[INPUT DATA — start]

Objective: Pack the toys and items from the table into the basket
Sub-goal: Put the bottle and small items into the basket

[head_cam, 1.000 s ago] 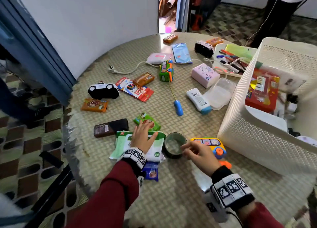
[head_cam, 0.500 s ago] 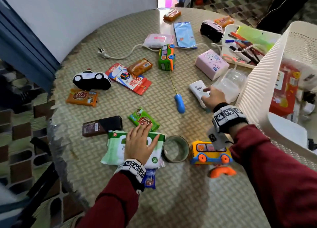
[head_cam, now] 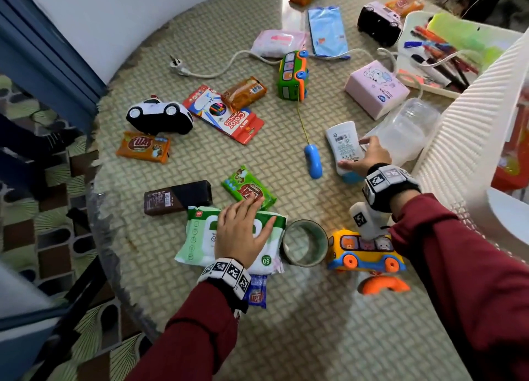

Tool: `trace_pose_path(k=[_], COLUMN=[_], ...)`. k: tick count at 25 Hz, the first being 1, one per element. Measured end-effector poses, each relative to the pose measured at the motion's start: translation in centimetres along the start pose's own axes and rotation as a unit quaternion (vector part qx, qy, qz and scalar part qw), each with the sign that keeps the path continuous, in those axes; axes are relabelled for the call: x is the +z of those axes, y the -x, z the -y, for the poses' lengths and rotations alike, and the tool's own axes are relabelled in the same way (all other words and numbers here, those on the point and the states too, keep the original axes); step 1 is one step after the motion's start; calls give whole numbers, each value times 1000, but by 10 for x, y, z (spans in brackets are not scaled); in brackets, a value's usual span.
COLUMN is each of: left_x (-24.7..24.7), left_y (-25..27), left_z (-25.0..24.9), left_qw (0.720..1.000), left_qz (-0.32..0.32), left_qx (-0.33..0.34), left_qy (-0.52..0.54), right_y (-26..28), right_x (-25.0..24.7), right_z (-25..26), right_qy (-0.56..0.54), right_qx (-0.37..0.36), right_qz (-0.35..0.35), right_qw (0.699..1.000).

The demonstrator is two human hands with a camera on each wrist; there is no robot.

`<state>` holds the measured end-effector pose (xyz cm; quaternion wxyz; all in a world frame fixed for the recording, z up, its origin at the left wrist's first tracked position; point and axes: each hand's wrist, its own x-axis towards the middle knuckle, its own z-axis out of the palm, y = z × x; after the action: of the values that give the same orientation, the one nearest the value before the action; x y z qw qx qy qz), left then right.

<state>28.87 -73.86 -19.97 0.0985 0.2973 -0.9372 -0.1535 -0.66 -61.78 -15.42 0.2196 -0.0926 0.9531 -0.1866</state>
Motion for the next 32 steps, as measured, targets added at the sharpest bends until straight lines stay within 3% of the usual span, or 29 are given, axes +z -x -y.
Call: trace_pose_path(k=[5,9,13,19,21,23,25,27,32], left_x=[-1,-2,-3,-6,-10,-17,-28,-44,-72], left_y=[-1,-2,-2,-3,-5,-9,-7,3,25], left_z=[-1,-1,-3,-2,-2,-2,-10,-37,-124], left_qw=[1000,1000,1000,999,996,977,947,933,897], left_qz=[-8,-8,-13,18,39,47,10,-24,-11], left_qx=[-1,-2,2,-1,-19,-51,-55,-23,97], left_qy=[10,14,6,26,76,203,316,360,430], right_y=[30,59,95,167,191,213,237,261,312], right_x=[7,-1,-15,-33,-37,-43,-50,-58,-80], right_z=[14,23,19,-7,-22,-36,-52,-68,-105], right_qy=[-69,-149,-246,-424,-475,-502,-516,-530,-557], right_qx=[-71,-124,-167,-168,-172,-171,-175,-179,-157], right_qz=[-13,-77,-141,-151,-160,-174,-185,-203,-244], right_qw=[995,978,944,877,848,830,818,804,778])
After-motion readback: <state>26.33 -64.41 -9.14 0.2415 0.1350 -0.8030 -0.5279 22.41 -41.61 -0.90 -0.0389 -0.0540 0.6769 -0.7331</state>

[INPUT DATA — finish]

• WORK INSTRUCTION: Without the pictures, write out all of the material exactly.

• ANSWER BELOW:
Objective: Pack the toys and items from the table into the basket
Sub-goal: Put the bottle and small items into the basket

[head_cam, 1.000 s ago] 
[head_cam, 0.500 s ago] 
[head_cam, now] 

Tool: `trace_pose_path(k=[_], COLUMN=[_], ...)`. k: tick count at 25 Hz, the first being 1, one per element. Measured end-effector poses, each relative to the pose measured at the motion's start: translation in centimetres along the start pose's own axes and rotation as a unit quaternion (vector part qx, qy, qz and scalar part qw), each with the sign that keeps the path continuous, in those axes; axes are relabelled for the call: x is the +z of those axes, y the -x, z the -y, for the poses' lengths and rotations alike, and the tool's own axes are relabelled in the same way (all other words and numbers here, those on the point and the states too, keep the original axes); step 1 is one step after the motion's start; calls give whole numbers, each value times 1000, but by 10 for x, y, z (spans in brackets are not scaled); in brackets, a value's usual span.
COLUMN is each of: left_x (-24.7..24.7), left_y (-25..27), left_z (-25.0..24.9), left_qw (0.720..1.000), left_qz (-0.32..0.32), left_qx (-0.33..0.34), left_qy (-0.52..0.54), right_y (-26..28), right_x (-25.0..24.7), right_z (-25..26), right_qy (-0.56..0.54), right_qx (-0.37..0.36), right_qz (-0.35..0.35), right_qw (0.699..1.000).

The demonstrator is two human hands with a camera on each wrist; there is no robot.

`<state>` holds the measured end-effector pose (xyz cm; quaternion wxyz; all in a world frame fixed for the recording, z up, its origin at the left wrist's first tracked position; point and axes: each hand's wrist, its own x-axis towards the middle knuckle, its own z-axis out of the palm, y = z × x; after the action: of the values that give the same orientation, the one nearest the value before the action; x y z qw qx qy qz), left then right.

<state>28.87 -73.86 -19.97 0.0985 0.2973 -0.9372 -0.1535 -0.66 -61.78 -15.42 0.2196 -0.0926 0.9531 -0.1866</state>
Motion for the next 32 steps, as measured, targets added at the sharpest bends until straight lines stay within 3% of the usual span, or 29 are given, axes +z -x -y.
Call: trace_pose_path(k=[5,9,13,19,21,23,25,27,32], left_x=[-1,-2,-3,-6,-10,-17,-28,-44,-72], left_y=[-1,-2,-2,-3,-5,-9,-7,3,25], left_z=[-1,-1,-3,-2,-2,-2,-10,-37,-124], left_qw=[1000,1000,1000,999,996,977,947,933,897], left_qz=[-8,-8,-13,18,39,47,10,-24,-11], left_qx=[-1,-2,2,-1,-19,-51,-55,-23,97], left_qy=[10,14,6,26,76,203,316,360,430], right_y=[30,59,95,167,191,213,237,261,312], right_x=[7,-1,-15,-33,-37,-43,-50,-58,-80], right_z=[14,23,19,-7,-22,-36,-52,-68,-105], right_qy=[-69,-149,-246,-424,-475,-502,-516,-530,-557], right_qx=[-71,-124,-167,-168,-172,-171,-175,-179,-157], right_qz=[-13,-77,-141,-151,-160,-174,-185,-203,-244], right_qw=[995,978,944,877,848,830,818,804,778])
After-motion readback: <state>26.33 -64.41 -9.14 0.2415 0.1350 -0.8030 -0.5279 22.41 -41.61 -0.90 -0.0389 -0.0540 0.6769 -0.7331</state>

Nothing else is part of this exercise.